This topic discusses receiving parameters back from Interface member Methods and Property calls, translating the Variant data types to native PowerBASIC data types, and handling the return of Interfaces.
Parameters, assignment values, and return values must be passed as Variant variables.
Both the OBJECT GET statement (for Properties) and the OBJECT CALL statements (Methods) return values to the calling code. These return values must be received into a Variant variable. Therefore, before the data can be processed with normal BASIC statements, the Variant data must be converted to a suitable native data type.
PowerBASIC provides the VARIANT# function to convert numeric values held in a Variant variable, and the VARIANT$ function to convert string data held in a Variant variable.
The VARIANTVT function is used to determine the type of data held in a Variant, but any comparisons should use equates rather than hard-coded values. See VARIANTVT for more information.

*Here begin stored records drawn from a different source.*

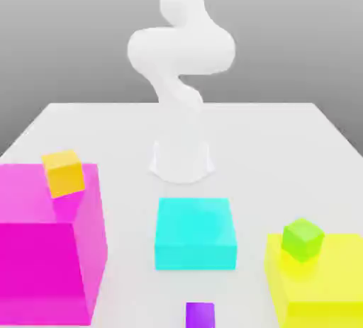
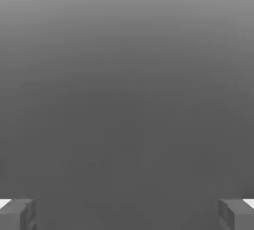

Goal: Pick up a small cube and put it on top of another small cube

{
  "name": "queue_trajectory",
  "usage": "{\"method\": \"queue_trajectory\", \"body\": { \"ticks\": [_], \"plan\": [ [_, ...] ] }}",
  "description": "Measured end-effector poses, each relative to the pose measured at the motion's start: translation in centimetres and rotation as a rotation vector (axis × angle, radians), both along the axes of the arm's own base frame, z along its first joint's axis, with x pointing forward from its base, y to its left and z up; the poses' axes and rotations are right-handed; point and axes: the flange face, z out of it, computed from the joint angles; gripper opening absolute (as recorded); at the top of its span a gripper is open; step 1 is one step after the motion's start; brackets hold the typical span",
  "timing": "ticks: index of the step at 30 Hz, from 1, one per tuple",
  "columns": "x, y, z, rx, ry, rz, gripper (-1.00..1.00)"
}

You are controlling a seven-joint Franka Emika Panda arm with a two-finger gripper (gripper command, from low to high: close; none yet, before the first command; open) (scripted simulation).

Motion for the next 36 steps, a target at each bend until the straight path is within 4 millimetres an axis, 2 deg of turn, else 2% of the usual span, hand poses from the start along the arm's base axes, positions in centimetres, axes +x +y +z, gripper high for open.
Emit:
{"method": "queue_trajectory", "body": {
  "ticks": [3, 7, 11, 15, 21, 27, 32, 33, 36],
  "plan": [
    [3.8, 0.3, -4.5, -0.004, 0.082, -0.005, 0.00],
    [7.9, 0.6, -10.8, -0.007, 0.187, -0.010, 0.00],
    [11.0, 1.0, -17.6, -0.009, 0.291, -0.013, 0.00],
    [13.0, 1.3, -24.8, -0.008, 0.396, -0.014, 0.00],
    [14.1, 1.9, -35.9, -0.003, 0.552, -0.013, 0.00],
    [12.7, 2.5, -47.0, 0.009, 0.708, -0.012, 0.00],
    [12.3, 2.7, -54.1, 0.011, 0.733, -0.012, 0.00],
    [12.3, 2.7, -54.9, 0.011, 0.734, -0.012, -1.00],
    [12.3, 2.7, -54.9, 0.011, 0.734, -0.012, -1.00]
  ]
}}
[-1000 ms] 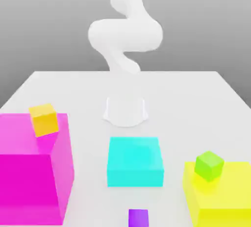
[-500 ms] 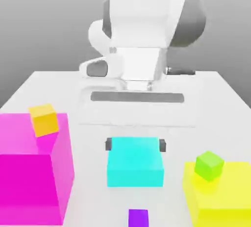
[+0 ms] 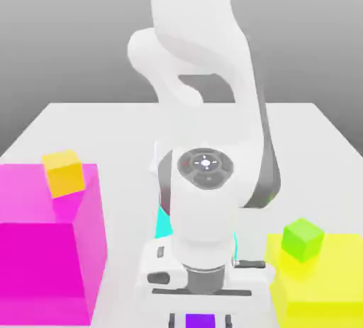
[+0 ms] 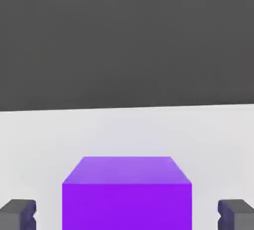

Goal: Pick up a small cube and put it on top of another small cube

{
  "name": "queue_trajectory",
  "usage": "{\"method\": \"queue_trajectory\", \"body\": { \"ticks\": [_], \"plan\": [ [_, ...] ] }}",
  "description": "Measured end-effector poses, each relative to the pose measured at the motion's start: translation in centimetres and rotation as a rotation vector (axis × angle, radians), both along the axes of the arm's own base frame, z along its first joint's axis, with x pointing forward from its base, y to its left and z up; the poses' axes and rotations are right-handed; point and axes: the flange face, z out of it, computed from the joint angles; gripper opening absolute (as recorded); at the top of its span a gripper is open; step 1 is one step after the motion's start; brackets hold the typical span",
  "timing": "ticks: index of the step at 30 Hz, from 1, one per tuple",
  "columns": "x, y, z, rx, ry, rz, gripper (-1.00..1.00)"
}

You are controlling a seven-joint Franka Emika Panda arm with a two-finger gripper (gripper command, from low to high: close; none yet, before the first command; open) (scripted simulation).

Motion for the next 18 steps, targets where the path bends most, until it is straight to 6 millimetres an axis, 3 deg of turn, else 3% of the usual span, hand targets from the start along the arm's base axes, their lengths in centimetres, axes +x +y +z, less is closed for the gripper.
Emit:
{"method": "queue_trajectory", "body": {
  "ticks": [4, 10, 15, 18],
  "plan": [
    [0.0, 0.0, 0.1, 0.000, 0.000, 0.000, -1.00],
    [0.9, -0.8, 6.4, -0.004, 0.014, -0.018, -1.00],
    [2.0, -7.1, 13.5, 0.000, 0.037, -0.272, -1.00],
    [0.9, -11.6, 18.2, 0.010, 0.038, -0.465, -1.00]
  ]
}}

Interface members can also return Interface references that can be used to access other COM Interfaces. These return values should be directly assigned to an object variable before the Interface they reference can be accessed. This is best shown by example, so we'll briefly reexamine a portion of the Microsoft Word™ code we presented a little earlier:
FUNCTION PBMAIN()
DIM oWordApp AS WordApplication ' Application Interface
DIM oWordDoc AS WordDocument ' Document Interface
DIM vVnt AS VARIANT
DIM sResult AS STRING
...
LET vVnt = 0
OBJECT CALL oWordApp.Documents.Add TO vVnt
LET oWordDoc = vVnt
LET vVnt = 0
OBJECT GET oWordApp.Documents.Count TO vVnt
sResult = "MSWORD has " + FORMAT$(VARIANT#(vVnt)) + _
" Files loaded!"
...
The relevant portions are underlined. The Method oWordApp.Documents.Add returns an Interface reference (of the type WordDocument), which the code receives back in the Variant vVnt. This is then assigned to the object variable oWordDoc and this Interface reference is used to access the oWordApp.Documents.Count Property of the WordDocument Interface.
When an Interface member returns an Interface reference, this is sometimes referred to as interface nesting.